The Military Commissions Act and the Writ of Habeas Corpus
An attorney by the name of Adam J. White had an article in yesterday’s Weekly Standard where he explained how the Military Commissions Act passed by Congress last week affected the right to petition for a Writ of Habeas Corpus. Here’s the outline of his explanation…
- The Constitution establishes the right of American citizens to petition the courts for a Writ of Habeas Corpus, i.e. the right of American citizens to have the courts determine if they have been unlawfully imprisoned.
- Congress has the power to extend Habeus Corpus rights to a wider population than American citizens by statute, which it has done at various times in its history.
- In the 1950 case Johnson v. Eisentrager, the Supreme Court ruled that statutory extensions to Habeas Corpus “did not extend habeas relief to alien military personnel held overseas” (Mr. White’s description).
- In the 2004 case Rasul v. Bush, the Supreme Court ignored its own Eisentrager precedent and ruled that statutory extensions of the Writ of Habeas Corpus did extend habeas relief to foreign combatants being held at Guantanamo Bay.

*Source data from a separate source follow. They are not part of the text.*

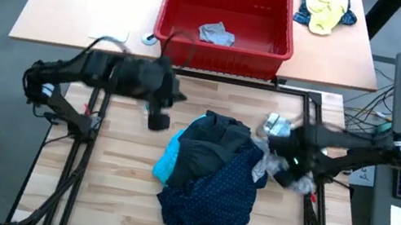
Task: Fold Laundry from Bin
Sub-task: Fold the white floral shirt
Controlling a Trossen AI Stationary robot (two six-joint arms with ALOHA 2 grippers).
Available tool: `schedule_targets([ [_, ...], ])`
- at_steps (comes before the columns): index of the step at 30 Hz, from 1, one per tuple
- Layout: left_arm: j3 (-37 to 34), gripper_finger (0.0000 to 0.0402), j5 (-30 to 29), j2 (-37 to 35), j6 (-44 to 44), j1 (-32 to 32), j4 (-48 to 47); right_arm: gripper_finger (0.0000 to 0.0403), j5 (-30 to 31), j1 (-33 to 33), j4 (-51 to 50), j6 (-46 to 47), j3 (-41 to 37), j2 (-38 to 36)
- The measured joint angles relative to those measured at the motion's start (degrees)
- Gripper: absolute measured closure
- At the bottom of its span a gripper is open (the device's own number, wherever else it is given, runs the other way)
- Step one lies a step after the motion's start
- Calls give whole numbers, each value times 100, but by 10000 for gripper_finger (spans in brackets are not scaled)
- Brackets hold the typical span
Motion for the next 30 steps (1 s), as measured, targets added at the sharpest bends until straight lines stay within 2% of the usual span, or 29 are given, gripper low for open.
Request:
schedule_targets([
  [2, -290, 401, -161, -176, -288, -422, 397, 390, -77, 441, -12, 455, -376, -281],
  [8, -1423, 401, -135, -519, -710, -1205, 1388, 390, 755, 1207, 81, 1412, -780, -910],
  [14, -2233, 401, -138, -446, -1448, -1539, 1967, 390, 1300, 1297, 729, 1246, -647, -1237],
  [17, -2509, 387, -133, -250, -1672, -1696, 2056, 390, 1612, 1296, 1154, 980, -521, -1241],
  [20, -2630, 358, -133, -55, -1882, -1838, 2122, 386, 1768, 1297, 1489, 788, -469, -1171],
  [23, -2689, 317, 11, 103, -2059, -1961, 2147, 364, 1953, 1295, 1541, 689, -483, -1025],
  [27, -2706, 248, 0, 305, -2235, -2161, 2145, 307, 2049, 1295, 1537, 607, -537, -802],
  [30, -2707, 195, -223, 517, -2291, -2318, 2166, 257, 1958, 1295, 1526, 385, -529, -644],
])
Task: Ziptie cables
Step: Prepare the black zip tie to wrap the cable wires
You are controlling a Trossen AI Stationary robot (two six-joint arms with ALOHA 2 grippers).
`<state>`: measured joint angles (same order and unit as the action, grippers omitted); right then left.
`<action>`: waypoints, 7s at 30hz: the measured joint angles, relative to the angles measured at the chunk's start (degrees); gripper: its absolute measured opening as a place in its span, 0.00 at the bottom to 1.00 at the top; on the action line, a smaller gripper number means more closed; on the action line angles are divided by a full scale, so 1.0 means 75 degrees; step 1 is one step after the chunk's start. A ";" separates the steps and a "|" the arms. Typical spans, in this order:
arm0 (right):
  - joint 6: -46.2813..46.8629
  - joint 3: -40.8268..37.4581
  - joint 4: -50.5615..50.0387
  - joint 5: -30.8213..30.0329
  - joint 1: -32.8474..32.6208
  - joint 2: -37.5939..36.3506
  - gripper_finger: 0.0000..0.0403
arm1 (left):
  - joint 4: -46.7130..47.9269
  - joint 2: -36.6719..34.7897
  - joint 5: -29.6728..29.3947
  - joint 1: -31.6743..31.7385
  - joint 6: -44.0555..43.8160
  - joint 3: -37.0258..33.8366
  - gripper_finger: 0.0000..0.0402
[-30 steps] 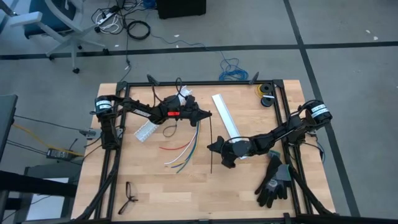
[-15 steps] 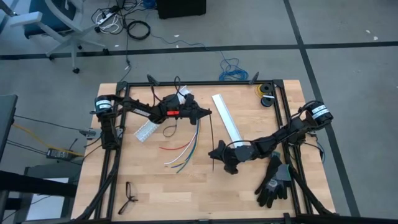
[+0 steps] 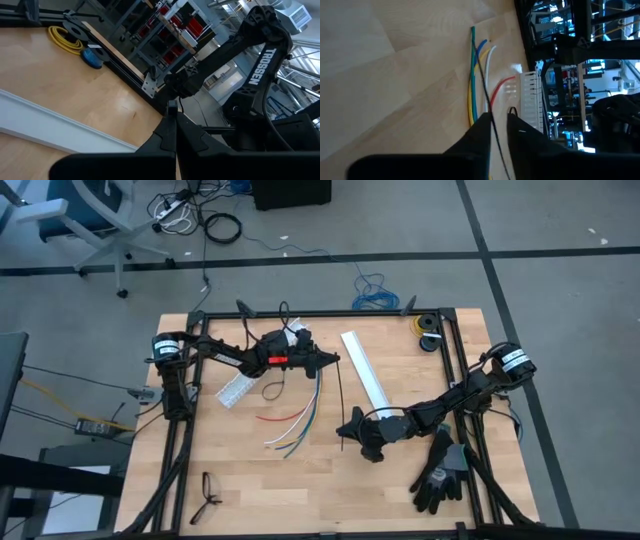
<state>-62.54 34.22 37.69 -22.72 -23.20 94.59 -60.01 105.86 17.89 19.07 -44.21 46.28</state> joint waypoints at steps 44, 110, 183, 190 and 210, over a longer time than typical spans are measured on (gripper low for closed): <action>1.2461 -0.1434 0.4482 0.1468 0.1411 -0.0009 0.00 | -0.0417 -0.0006 -0.3142 -0.2537 1.0545 -0.0119 0.00; 1.3052 -0.1437 0.4623 0.1759 0.1810 -0.0006 0.00 | -0.0155 0.0006 -0.2955 -0.2559 1.0695 -0.0111 0.00; 1.3193 -0.1690 0.4743 0.1377 0.1864 -0.0007 0.00 | -0.0277 -0.0009 -0.3273 -0.2565 1.1264 -0.0116 0.00; 1.3257 -0.1687 0.4811 0.1399 0.1871 -0.0009 0.00 | -0.0169 -0.0009 -0.3322 -0.2565 1.1272 -0.0117 0.00; 1.3461 -0.1687 0.4688 0.1603 0.1819 -0.0009 0.00 | -0.0355 -0.0006 -0.3468 -0.2559 1.1462 -0.0117 0.00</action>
<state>38.41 21.56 72.85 -10.70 -9.56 94.52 -62.67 105.82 -8.12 -0.12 41.76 45.41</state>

- Part of Congress’ purpose in passing the Military Commissions Act was to restore the scope of Habeas Corpus to what had been established by the Supreme Court in Eisentrager.
In case you were wondering, all four of Rhode Island’s Congressional Representatives; Senators Jack Reed and Lincoln Chafee, and Congressmen James Langevin and Patrick Kennedy, voted against the Military Commissions Act.